§ **GOAL OF THE EXERCISE**: Go through the listing below and repeat it exactly, dropping the pictures.
Start of GIVEN INFORMATION
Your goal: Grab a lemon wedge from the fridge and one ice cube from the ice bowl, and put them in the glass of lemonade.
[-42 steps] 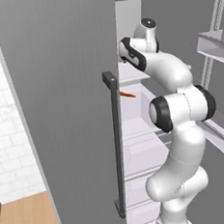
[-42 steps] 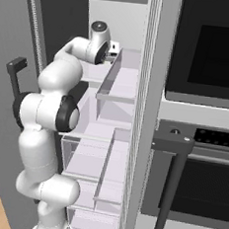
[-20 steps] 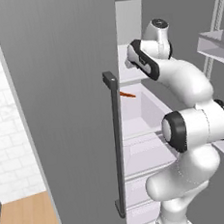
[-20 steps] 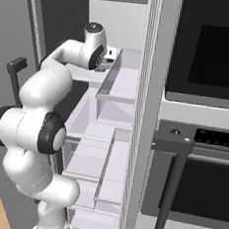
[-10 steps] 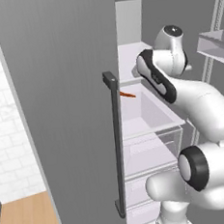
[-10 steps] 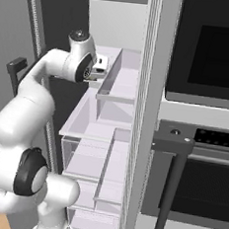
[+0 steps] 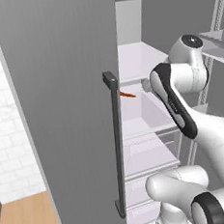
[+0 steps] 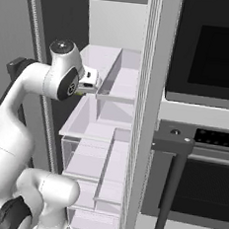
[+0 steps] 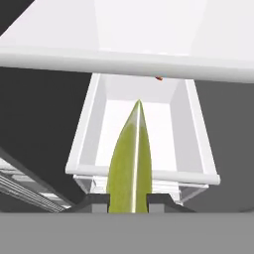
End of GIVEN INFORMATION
§ **TASK OUTPUT**:
Your goal: Grab a lemon wedge from the fridge and one ice cube from the ice bowl, and put them in the glass of lemonade.
[-42 steps] 
[-42 steps] 
[-20 steps] 
[-20 steps] 
[-10 steps] 
[-10 steps] 
[+0 steps] 
[+0 steps] 
[+0 steps] 

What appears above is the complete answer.